In my last post, I began to outline some of the reasoning behind my new book on creation, where I bring science into conversation with biblical scholarship over the subject of nature/creation. As I suggested last time, and now explore in more detail, the key to doing this well is to be unashamedly theological and focus on God as Trinity. While the Trinitarian nature of God is probably the most paradoxical and un-scientific of all Christian beliefs, it also encapsulates the reason that science and faith have such a hard time seeing eye to eye. God-as-Trinity, like nature-as-creation, can only be apprehended from the inside, as it were. Let me explain.
Science and faith occupy very different vantage points. The natural sciences, in their commitment to objectivity, seek out the most neutral and distanced viewpoint. Faith, on the other hand, can’t help but see itself as embedded in a created world of wonder standing in praise of its Creator. The long-running debates over the existence of God as Creator, or the case for intelligent design, or creation vs. evolution overlook this point. And yet it’s basic to many of the biblical creation texts outside of Genesis that any distanced consideration of creation automatically becomes an insider perspective, where the only proper response is praise and worship of the Creator. We see this, for instance, in Psalm 148, which calls myriad created things to praise God, regardless of whether they are conscious and rational (e.g. humans), or unconscious and inanimate (e.g. frost and snow). Inanimate creatures feature even more prominently in other texts, such as Psalm 98, where we hear that the floods will “clap their hands”, and the mountains “sing together with joy” in praise to God. Clearly these texts are metaphorical to some degree, but the question is to what degree? It’s one thing to insist that humans should praise God on account of creation, quite another to say that human praise stands alongside the praise of the floods, the mountains, and every other created thing.
One widespread Christian approach to these texts of creation’s praise borrows from the pervasive viewpoint of “deism”, which holds that God’s activity in the material world was confined to its very beginning. In which case, God has been absent ever since, and the natural sciences now hold sway over purpose and meaning. If God can be said to have any influence now, it’s in the spiritual (hidden) dimension. This means that relationship with God (e.g. in worship) must be a purely human activity – cerebral and spiritual – which means in turn that the texts which speak of creation’s praise can only be metaphors of human praise. After all, if in deism God is absent from the physical (non-human) world, then the physical world has no point of contact with the Creator to experience him or praise him. But while this deistic viewpoint may offer the convenience that belief in God has no impact on modern science (and vice versa), it has one great weakness. We may acknowledge the wonders of the non-human world in this perspective, but we must also recognise that we have emptied it of divine meaning except insofar as there might be evidence of “design” (which only humans can appreciate, and that only cerebrally). In fact, the non-human world isn’t even much of a “creation” in this viewpoint; it’s merely the spiritually-featureless expanse in which humans exist. And there’s certainly no sense in which the non-human creation might exist for its own sake to give glory to God, or to be the vehicle of God’s glory (as in the biblical narratives of divine theophany, e.g. the burning bush). Moreover, this anthropocentric approach which arises from deism is deeply problematic in light of the growing ecological awareness of our times, an awareness which is arguably a rediscovery of the more holistic picture of nature/creation in biblical texts.
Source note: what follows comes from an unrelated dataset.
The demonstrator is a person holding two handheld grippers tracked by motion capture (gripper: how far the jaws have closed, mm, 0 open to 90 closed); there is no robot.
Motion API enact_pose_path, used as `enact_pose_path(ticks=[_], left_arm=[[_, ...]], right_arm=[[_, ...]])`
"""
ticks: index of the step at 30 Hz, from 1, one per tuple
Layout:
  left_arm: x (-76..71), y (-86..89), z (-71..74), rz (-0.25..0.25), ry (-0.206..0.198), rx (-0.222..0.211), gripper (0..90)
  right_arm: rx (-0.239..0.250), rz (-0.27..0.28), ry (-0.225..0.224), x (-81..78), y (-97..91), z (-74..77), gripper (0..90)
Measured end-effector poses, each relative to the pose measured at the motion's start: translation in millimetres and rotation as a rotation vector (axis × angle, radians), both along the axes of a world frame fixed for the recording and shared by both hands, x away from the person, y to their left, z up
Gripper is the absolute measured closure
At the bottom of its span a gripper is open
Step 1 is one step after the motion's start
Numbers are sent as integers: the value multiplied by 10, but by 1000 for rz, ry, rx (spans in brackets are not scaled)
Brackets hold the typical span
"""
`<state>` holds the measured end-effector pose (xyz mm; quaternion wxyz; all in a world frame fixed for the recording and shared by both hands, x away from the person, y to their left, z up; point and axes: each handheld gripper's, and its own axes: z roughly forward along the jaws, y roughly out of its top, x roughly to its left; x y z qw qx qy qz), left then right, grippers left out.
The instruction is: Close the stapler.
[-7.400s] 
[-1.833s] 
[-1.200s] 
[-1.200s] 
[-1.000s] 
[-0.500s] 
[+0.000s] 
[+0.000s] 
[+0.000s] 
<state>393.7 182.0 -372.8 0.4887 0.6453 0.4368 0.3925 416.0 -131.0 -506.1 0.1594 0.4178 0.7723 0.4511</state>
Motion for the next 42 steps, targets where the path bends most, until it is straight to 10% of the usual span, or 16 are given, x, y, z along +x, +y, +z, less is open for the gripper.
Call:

There’s another way of reading these texts. This approach – known as “theism” – recognizes God as the transcendent Creator since the beginning, but also acknowledges his simultaneous presence in the physical world now, working in it and with it, and continually breathing divine life into it. Such an appraisal of God’s creative immanence features in texts such as Psalm 139 (“Where can I go from your spirit?”), but finds its clearest expression in post-biblical times, in early Christianity’s discovery of the doctrine of the Trinity. As I pointed out last time, it’s important not to impose later categories onto the ancient biblical texts when they in fact speak of ancient ways of thinking (e.g. the ancient mythology/science of Genesis 1), but in this instance Trinitarian language can be said to represent a theistic systematisation of what’s already nascent in the biblical texts, namely the work of God’s Spirit. If so, the biblical texts of creation’s praise speak of the whole of creation as imbued with the presence of the Holy Spirit; they give non-human reality a gifted theological significance of its own (a grace) which it can’t have in deism. Realization of this point has led many working in the science-religion field to identify the immanent work of the Spirit with evolutionary sciences, with emergence, complexity, novelty, and chance in nature. If scientific evidence is growing of the richly-indeterminate processes in the natural world, then there exists a ready theological analogy in the creative work of the Holy Spirit. So if deism was inspired by the science of Newton, with its closed, self-sufficient, and determinate universe, then theism is at home alongside the evolutionary (and more open-ended) science of today. Theism – recognizing God’s immanent presence in nature as well as his transcendent presence above and beyond it – has the added advantage that it offers a more authentic model of the biblical God.